The other day I was driving in an area I hadn't visited in a while looking for a particular shop. I was surprised to find a handful of shops with signs in Korean only. No translation. I sure hope that's not a trend. I've studied a half dozen languages. The extent of my knowledge of Korean, however, is to recognize it as Korean when I see it. It's pretty unrealistic to learn them all, although I think it's broadening to learn more than one. I think you'll find Japanese difficult. I did.



To: marcos who wrote (8895)4/14/2002 2:12:49 PM
From: Lazarus_Long  Read Replies (1) | Respond to of 21057
 
'We didn't cross the border, the border crossed us'
They've had 150 years to learn English and still haven't managed it? Maybe they should be shipped out for cerebral deficit.

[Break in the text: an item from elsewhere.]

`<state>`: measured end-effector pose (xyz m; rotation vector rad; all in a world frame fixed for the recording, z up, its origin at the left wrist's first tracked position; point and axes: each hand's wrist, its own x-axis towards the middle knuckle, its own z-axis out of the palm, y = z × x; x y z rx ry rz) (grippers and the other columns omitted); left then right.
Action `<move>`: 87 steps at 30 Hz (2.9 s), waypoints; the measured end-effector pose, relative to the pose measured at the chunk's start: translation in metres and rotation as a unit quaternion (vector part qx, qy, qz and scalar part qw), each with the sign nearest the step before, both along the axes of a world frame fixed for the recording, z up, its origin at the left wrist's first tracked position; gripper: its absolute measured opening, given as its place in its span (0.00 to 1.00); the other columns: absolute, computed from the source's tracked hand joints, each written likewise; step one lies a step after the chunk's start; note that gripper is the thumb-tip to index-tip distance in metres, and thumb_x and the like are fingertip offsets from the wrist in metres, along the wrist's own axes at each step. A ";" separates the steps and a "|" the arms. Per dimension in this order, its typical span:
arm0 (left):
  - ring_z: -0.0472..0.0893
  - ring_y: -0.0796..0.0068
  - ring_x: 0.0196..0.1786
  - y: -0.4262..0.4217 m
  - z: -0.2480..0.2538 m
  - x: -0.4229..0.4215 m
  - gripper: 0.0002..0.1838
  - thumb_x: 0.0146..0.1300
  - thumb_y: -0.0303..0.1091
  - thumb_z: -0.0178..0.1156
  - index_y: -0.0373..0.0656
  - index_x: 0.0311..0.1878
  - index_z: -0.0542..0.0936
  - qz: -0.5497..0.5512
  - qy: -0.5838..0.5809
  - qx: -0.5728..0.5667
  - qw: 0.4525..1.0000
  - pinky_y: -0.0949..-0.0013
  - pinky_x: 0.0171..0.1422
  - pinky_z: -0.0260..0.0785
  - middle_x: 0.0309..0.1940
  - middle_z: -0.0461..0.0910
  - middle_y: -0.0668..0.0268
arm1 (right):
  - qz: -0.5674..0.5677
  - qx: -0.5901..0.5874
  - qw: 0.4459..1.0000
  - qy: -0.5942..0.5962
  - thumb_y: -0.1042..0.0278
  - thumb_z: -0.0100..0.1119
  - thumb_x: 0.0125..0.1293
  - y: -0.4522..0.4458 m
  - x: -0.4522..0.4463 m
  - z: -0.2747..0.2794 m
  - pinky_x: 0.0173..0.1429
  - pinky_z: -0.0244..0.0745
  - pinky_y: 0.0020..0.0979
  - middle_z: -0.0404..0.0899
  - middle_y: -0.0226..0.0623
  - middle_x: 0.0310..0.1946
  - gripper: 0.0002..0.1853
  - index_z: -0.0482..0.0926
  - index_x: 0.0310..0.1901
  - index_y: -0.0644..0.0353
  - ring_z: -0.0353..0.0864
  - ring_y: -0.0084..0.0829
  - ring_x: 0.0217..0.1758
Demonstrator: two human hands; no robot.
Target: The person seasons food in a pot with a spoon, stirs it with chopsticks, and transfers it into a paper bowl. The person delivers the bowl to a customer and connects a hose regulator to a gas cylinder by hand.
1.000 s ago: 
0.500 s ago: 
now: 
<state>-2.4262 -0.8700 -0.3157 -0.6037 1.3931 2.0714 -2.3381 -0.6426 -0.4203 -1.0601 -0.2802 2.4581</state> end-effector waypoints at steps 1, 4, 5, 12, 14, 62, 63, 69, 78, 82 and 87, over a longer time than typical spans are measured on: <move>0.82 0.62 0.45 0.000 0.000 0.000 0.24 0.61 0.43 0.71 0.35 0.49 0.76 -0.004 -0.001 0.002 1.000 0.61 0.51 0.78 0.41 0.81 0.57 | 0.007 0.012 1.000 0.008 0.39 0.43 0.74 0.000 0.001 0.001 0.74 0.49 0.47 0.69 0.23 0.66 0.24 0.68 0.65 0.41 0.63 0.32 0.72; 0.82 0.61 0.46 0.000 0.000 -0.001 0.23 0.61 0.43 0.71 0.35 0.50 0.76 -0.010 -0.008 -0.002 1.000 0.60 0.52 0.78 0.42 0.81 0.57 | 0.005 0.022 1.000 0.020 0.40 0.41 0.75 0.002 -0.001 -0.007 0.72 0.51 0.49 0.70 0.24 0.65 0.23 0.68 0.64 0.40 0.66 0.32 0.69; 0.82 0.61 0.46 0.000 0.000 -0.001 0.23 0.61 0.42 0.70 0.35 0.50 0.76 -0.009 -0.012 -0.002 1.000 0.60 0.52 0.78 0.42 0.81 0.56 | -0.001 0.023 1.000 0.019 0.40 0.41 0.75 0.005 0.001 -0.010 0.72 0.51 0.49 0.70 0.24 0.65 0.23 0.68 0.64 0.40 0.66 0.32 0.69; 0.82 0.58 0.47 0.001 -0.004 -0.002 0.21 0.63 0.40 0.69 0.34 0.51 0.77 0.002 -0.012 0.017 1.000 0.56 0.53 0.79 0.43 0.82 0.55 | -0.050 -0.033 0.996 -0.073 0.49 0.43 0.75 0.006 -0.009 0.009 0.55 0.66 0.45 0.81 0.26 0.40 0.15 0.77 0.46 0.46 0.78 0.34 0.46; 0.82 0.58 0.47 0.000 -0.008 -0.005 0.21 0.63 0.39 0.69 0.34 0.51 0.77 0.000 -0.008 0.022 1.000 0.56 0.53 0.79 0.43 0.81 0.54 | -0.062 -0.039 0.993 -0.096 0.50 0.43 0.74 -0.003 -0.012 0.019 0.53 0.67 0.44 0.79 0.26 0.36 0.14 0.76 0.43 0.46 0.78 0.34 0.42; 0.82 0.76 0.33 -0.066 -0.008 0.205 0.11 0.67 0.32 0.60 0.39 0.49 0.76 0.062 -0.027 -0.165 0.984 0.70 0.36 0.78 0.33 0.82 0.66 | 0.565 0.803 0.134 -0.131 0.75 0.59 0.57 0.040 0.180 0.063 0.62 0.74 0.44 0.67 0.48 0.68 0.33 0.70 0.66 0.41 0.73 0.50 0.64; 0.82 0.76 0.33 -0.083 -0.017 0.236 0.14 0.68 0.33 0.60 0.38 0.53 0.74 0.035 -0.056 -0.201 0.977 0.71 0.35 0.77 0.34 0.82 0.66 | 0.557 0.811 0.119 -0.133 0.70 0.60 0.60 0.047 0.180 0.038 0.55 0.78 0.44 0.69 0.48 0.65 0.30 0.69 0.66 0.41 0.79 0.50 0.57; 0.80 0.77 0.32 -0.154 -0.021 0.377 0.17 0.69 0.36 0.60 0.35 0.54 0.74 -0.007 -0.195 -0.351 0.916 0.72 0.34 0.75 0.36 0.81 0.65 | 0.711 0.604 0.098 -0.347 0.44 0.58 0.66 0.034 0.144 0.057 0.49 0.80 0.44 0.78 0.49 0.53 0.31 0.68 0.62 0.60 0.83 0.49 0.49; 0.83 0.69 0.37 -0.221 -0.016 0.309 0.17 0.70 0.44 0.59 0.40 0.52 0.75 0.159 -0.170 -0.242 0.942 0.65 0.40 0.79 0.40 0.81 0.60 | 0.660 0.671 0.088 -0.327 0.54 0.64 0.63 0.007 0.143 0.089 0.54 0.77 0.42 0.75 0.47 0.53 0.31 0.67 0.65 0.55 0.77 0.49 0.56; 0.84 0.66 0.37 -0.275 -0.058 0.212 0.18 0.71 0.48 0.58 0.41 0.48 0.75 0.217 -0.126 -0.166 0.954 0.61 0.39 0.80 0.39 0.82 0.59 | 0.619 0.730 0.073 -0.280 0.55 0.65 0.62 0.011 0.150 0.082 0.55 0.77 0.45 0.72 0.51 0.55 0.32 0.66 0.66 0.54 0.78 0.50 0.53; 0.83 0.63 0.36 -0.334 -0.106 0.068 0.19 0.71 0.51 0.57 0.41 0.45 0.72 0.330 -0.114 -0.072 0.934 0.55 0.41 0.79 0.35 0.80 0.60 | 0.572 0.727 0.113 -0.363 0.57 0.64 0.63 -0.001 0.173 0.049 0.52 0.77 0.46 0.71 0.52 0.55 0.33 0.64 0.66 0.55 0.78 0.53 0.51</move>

You want Spanish? Go anywhere south of the southern US border (Belize excluded). They've got all you want.

I support one national language in the US and will continue to do so. If you have a problem with that, don't come here.



To: marcos who wrote (8895)4/16/2002 9:36:33 AM
From: Rambi  Read Replies (2) | Respond to of 21057
 
I like your phrase "reversion to unilingual"- that's exactly what's happening.
We are so fixated on the appearance of success in school, that we ignore the consequences to the students (and eventually to our society). The dropout rate for Hispanic immigrants is very high here in Texas. IMO, our growing "bilingualism" is the kind that discourages the learning of English because it's enabling immigrants to get by with their Spanish day-to-day, and they are NOT becoming bilingually proficient at all. The problem with this that we aren't really a bilingual country. English IS the dominant language- (and SHOULD be, imo- we are just too big and too diverse to allow it not to stay our official language). COnsequently, those who insist on the bilingual forms, and signs, and tests, so that they don't HAVE to learn English, are defeating themselves eventually. Almost any work you have done here (roofing, building, pools, yard) is done by a group of people with no English skills at all. While it would be desirable for all our students to learn two languages side by side and we should encourage it, it is critical that Hispanic students learn English to succeed or they will forever be stuck in the lower levels of the economic workforce.

The upsetting thing about that story is that in the pursuit of test scores, we have placed this need second to some temporary, shallow appearance of success.